● **INSTRUCTIONS TO FOLLOW**
For the listing below, state how many lines include "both". The number alone is the answer.
=== Section Start ===
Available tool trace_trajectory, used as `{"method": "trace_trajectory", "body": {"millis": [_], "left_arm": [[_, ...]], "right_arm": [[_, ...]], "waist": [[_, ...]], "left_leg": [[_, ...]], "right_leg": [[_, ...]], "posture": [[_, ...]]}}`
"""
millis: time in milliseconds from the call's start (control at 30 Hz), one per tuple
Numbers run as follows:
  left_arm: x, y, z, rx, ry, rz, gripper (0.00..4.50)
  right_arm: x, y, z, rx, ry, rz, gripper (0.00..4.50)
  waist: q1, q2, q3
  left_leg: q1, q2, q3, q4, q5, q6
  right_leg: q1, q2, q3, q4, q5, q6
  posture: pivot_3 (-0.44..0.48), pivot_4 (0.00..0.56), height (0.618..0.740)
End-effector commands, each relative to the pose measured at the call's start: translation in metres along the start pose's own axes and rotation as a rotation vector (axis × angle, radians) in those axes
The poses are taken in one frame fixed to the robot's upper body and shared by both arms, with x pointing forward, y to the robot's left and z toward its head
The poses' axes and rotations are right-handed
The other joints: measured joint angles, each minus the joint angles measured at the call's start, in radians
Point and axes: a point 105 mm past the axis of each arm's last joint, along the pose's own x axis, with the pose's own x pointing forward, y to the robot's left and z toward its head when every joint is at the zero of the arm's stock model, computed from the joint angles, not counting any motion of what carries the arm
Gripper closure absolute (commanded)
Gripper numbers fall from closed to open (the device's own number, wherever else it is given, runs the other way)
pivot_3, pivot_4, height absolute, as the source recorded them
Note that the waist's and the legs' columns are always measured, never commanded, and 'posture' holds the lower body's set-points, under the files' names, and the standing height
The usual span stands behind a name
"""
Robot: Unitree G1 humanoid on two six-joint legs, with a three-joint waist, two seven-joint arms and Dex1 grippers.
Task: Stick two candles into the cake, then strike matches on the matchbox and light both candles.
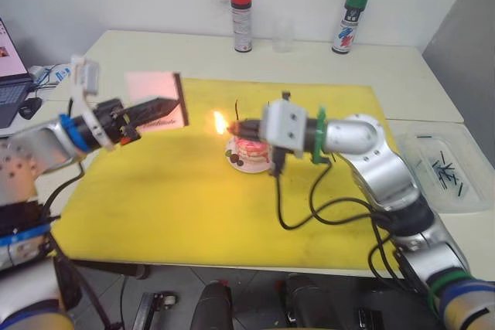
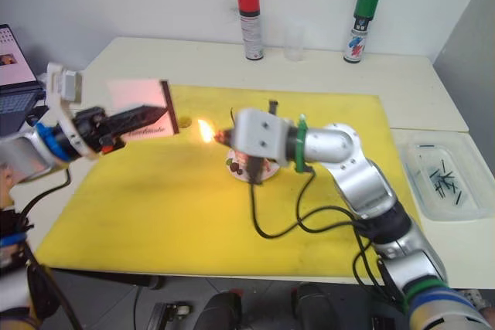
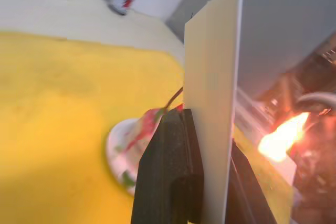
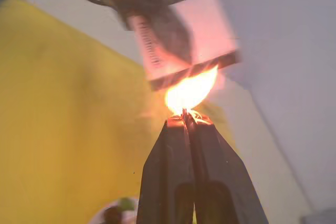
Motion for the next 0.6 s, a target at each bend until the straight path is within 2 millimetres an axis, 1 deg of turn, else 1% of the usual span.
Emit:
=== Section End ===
● **TASK SOLUTION**
2